Work instructions
Without altering anything, repeat each of the records.

[Items from a dataset]

Content starts

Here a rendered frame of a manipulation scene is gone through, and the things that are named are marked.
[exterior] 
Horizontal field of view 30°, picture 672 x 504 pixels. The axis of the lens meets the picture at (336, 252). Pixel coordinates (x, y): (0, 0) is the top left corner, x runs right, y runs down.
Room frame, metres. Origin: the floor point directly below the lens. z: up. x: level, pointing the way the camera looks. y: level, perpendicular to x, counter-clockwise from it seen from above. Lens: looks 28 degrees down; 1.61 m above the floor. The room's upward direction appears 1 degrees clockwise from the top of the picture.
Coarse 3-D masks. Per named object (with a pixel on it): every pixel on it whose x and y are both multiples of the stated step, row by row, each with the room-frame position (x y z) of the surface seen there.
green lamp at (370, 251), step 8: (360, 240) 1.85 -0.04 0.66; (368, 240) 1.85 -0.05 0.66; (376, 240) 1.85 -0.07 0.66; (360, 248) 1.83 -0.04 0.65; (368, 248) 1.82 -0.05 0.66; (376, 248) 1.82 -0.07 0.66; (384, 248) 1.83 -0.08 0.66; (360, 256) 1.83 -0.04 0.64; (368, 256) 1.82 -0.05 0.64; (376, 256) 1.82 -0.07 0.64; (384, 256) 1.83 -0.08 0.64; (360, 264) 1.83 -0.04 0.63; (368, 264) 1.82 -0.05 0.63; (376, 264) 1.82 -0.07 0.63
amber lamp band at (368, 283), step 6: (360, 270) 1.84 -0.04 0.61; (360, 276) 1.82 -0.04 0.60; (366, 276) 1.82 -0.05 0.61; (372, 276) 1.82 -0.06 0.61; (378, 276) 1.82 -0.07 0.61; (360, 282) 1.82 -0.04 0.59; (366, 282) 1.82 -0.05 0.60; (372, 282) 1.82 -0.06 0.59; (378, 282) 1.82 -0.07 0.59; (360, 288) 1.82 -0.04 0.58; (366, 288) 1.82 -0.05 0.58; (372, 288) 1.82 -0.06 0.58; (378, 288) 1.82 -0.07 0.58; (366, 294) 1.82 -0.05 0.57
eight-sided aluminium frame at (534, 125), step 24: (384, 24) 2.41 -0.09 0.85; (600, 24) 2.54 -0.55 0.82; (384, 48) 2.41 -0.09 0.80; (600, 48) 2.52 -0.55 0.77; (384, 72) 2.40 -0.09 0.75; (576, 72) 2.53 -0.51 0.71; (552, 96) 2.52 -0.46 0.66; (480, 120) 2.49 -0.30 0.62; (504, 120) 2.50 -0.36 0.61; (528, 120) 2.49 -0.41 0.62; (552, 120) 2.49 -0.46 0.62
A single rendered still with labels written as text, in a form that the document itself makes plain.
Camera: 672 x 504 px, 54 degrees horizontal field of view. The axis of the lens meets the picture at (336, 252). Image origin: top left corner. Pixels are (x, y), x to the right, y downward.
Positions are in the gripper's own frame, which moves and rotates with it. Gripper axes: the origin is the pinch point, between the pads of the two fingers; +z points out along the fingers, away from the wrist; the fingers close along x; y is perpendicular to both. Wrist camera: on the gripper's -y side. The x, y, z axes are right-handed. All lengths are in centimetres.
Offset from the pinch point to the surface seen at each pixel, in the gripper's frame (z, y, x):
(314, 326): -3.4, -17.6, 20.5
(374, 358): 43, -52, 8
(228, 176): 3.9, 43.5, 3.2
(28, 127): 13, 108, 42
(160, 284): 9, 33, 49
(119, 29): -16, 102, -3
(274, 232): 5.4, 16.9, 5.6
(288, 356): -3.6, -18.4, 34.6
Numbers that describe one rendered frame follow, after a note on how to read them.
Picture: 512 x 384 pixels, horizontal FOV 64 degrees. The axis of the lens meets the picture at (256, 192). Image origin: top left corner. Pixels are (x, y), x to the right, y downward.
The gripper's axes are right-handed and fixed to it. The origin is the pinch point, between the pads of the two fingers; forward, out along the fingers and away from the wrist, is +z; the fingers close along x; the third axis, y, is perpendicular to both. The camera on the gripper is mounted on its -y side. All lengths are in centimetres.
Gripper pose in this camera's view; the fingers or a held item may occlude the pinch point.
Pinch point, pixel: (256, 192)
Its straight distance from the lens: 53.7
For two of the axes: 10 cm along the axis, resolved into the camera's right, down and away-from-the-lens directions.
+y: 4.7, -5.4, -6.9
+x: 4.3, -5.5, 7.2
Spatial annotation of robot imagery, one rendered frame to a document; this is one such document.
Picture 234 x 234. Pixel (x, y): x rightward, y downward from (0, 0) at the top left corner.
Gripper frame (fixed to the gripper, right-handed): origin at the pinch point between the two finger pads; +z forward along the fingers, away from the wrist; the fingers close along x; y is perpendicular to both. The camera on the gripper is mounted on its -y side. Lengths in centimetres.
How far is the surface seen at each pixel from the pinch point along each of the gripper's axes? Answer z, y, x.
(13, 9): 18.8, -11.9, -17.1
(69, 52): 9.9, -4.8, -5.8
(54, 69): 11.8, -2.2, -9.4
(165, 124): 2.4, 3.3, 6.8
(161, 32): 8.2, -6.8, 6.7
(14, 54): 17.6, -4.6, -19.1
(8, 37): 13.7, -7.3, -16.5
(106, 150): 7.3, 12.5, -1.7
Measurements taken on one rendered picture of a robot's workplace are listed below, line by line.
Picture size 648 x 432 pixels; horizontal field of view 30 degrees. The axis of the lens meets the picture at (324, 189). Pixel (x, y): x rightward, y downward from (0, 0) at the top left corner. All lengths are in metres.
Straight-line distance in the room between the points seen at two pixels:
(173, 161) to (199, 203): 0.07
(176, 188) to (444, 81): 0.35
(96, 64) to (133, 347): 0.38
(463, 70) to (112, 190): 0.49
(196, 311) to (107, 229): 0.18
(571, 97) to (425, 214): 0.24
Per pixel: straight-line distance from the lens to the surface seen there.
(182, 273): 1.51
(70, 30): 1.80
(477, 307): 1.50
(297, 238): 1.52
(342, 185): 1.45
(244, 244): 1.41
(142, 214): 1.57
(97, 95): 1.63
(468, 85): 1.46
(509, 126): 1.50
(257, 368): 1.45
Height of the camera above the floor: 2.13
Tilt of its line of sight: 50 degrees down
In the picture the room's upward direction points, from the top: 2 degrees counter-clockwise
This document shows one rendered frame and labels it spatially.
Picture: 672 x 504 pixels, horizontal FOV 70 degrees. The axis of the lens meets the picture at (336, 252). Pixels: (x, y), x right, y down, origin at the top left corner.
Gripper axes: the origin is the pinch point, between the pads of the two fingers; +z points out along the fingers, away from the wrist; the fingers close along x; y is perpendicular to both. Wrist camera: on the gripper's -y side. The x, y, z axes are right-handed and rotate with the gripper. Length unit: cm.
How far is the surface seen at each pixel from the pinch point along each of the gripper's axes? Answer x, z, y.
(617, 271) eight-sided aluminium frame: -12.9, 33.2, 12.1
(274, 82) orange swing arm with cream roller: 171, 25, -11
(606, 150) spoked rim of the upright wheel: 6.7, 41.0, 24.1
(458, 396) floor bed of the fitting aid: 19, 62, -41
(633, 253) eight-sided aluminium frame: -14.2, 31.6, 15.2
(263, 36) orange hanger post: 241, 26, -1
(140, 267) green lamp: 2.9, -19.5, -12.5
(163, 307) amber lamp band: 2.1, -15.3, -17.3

Content ends

Output for this task
Here a rendered frame of a manipulation scene is gone through, and the things that are named are marked.
[exterior] 
Horizontal field of view 30°, picture 672 x 504 pixels. The axis of the lens meets the picture at (336, 252). Pixel coordinates (x, y): (0, 0) is the top left corner, x runs right, y runs down.
Room frame, metres. Origin: the floor point directly below the lens. z: up. x: level, pointing the way the camera looks. y: level, perpendicular to x, counter-clockwise from it seen from above. Lens: looks 28 degrees down; 1.61 m above the floor. The room's upward direction appears 1 degrees clockwise from the top of the picture.
Coarse 3-D masks. Per named object (with a pixel on it): every pixel on it whose x and y are both multiples of the stated step, row by row, each with the room-frame position (x y z) of the surface seen there.
green lamp at (370, 251), step 8: (360, 240) 1.85 -0.04 0.66; (368, 240) 1.85 -0.05 0.66; (376, 240) 1.85 -0.07 0.66; (360, 248) 1.83 -0.04 0.65; (368, 248) 1.82 -0.05 0.66; (376, 248) 1.82 -0.07 0.66; (384, 248) 1.83 -0.08 0.66; (360, 256) 1.83 -0.04 0.64; (368, 256) 1.82 -0.05 0.64; (376, 256) 1.82 -0.07 0.64; (384, 256) 1.83 -0.08 0.64; (360, 264) 1.83 -0.04 0.63; (368, 264) 1.82 -0.05 0.63; (376, 264) 1.82 -0.07 0.63
amber lamp band at (368, 283), step 6: (360, 270) 1.84 -0.04 0.61; (360, 276) 1.82 -0.04 0.60; (366, 276) 1.82 -0.05 0.61; (372, 276) 1.82 -0.06 0.61; (378, 276) 1.82 -0.07 0.61; (360, 282) 1.82 -0.04 0.59; (366, 282) 1.82 -0.05 0.60; (372, 282) 1.82 -0.06 0.59; (378, 282) 1.82 -0.07 0.59; (360, 288) 1.82 -0.04 0.58; (366, 288) 1.82 -0.05 0.58; (372, 288) 1.82 -0.06 0.58; (378, 288) 1.82 -0.07 0.58; (366, 294) 1.82 -0.05 0.57
eight-sided aluminium frame at (534, 125), step 24: (384, 24) 2.41 -0.09 0.85; (600, 24) 2.54 -0.55 0.82; (384, 48) 2.41 -0.09 0.80; (600, 48) 2.52 -0.55 0.77; (384, 72) 2.40 -0.09 0.75; (576, 72) 2.53 -0.51 0.71; (552, 96) 2.52 -0.46 0.66; (480, 120) 2.49 -0.30 0.62; (504, 120) 2.50 -0.36 0.61; (528, 120) 2.49 -0.41 0.62; (552, 120) 2.49 -0.46 0.62
A single rendered still with labels written as text, in a form that the document itself makes plain.
Camera: 672 x 504 px, 54 degrees horizontal field of view. The axis of the lens meets the picture at (336, 252). Image origin: top left corner. Pixels are (x, y), x to the right, y downward.
Positions are in the gripper's own frame, which moves and rotates with it. Gripper axes: the origin is the pinch point, between the pads of the two fingers; +z points out along the fingers, away from the wrist; the fingers close along x; y is perpendicular to both. Wrist camera: on the gripper's -y side. The x, y, z axes are right-handed. All lengths are in centimetres.
Offset from the pinch point to the surface seen at each pixel, in the gripper's frame (z, y, x):
(314, 326): -3.4, -17.6, 20.5
(374, 358): 43, -52, 8
(228, 176): 3.9, 43.5, 3.2
(28, 127): 13, 108, 42
(160, 284): 9, 33, 49
(119, 29): -16, 102, -3
(274, 232): 5.4, 16.9, 5.6
(288, 356): -3.6, -18.4, 34.6
Numbers that describe one rendered frame follow, after a note on how to read them.
Picture: 512 x 384 pixels, horizontal FOV 64 degrees. The axis of the lens meets the picture at (256, 192). Image origin: top left corner. Pixels are (x, y), x to the right, y downward.
The gripper's axes are right-handed and fixed to it. The origin is the pinch point, between the pads of the two fingers; forward, out along the fingers and away from the wrist, is +z; the fingers close along x; the third axis, y, is perpendicular to both. The camera on the gripper is mounted on its -y side. All lengths are in centimetres.
Gripper pose in this camera's view; the fingers or a held item may occlude the pinch point.
Pinch point, pixel: (256, 192)
Its straight distance from the lens: 53.7
For two of the axes: 10 cm along the axis, resolved into the camera's right, down and away-from-the-lens directions.
+y: 4.7, -5.4, -6.9
+x: 4.3, -5.5, 7.2
Spatial annotation of robot imagery, one rendered frame to a document; this is one such document.
Picture 234 x 234. Pixel (x, y): x rightward, y downward from (0, 0) at the top left corner.
Gripper frame (fixed to the gripper, right-handed): origin at the pinch point between the two finger pads; +z forward along the fingers, away from the wrist; the fingers close along x; y is perpendicular to both. The camera on the gripper is mounted on its -y side. Lengths in centimetres.
How far is the surface seen at each pixel from the pinch point along each of the gripper's axes? Answer z, y, x.
(13, 9): 18.8, -11.9, -17.1
(69, 52): 9.9, -4.8, -5.8
(54, 69): 11.8, -2.2, -9.4
(165, 124): 2.4, 3.3, 6.8
(161, 32): 8.2, -6.8, 6.7
(14, 54): 17.6, -4.6, -19.1
(8, 37): 13.7, -7.3, -16.5
(106, 150): 7.3, 12.5, -1.7
Measurements taken on one rendered picture of a robot's workplace are listed below, line by line.
Picture size 648 x 432 pixels; horizontal field of view 30 degrees. The axis of the lens meets the picture at (324, 189). Pixel (x, y): x rightward, y downward from (0, 0) at the top left corner. All lengths are in metres.
Straight-line distance in the room between the points seen at two pixels:
(173, 161) to (199, 203): 0.07
(176, 188) to (444, 81): 0.35
(96, 64) to (133, 347): 0.38
(463, 70) to (112, 190): 0.49
(196, 311) to (107, 229): 0.18
(571, 97) to (425, 214): 0.24
Per pixel: straight-line distance from the lens to the surface seen there.
(182, 273): 1.51
(70, 30): 1.80
(477, 307): 1.50
(297, 238): 1.52
(342, 185): 1.45
(244, 244): 1.41
(142, 214): 1.57
(97, 95): 1.63
(468, 85): 1.46
(509, 126): 1.50
(257, 368): 1.45
Height of the camera above the floor: 2.13
Tilt of its line of sight: 50 degrees down
In the picture the room's upward direction points, from the top: 2 degrees counter-clockwise
This document shows one rendered frame and labels it spatially.
Picture: 672 x 504 pixels, horizontal FOV 70 degrees. The axis of the lens meets the picture at (336, 252). Pixels: (x, y), x right, y down, origin at the top left corner.
Gripper axes: the origin is the pinch point, between the pads of the two fingers; +z points out along the fingers, away from the wrist; the fingers close along x; y is perpendicular to both. Wrist camera: on the gripper's -y side. The x, y, z axes are right-handed and rotate with the gripper. Length unit: cm.
How far is the surface seen at each pixel from the pinch point along each of the gripper's axes? Answer x, z, y.
(617, 271) eight-sided aluminium frame: -12.9, 33.2, 12.1
(274, 82) orange swing arm with cream roller: 171, 25, -11
(606, 150) spoked rim of the upright wheel: 6.7, 41.0, 24.1
(458, 396) floor bed of the fitting aid: 19, 62, -41
(633, 253) eight-sided aluminium frame: -14.2, 31.6, 15.2
(263, 36) orange hanger post: 241, 26, -1
(140, 267) green lamp: 2.9, -19.5, -12.5
(163, 307) amber lamp band: 2.1, -15.3, -17.3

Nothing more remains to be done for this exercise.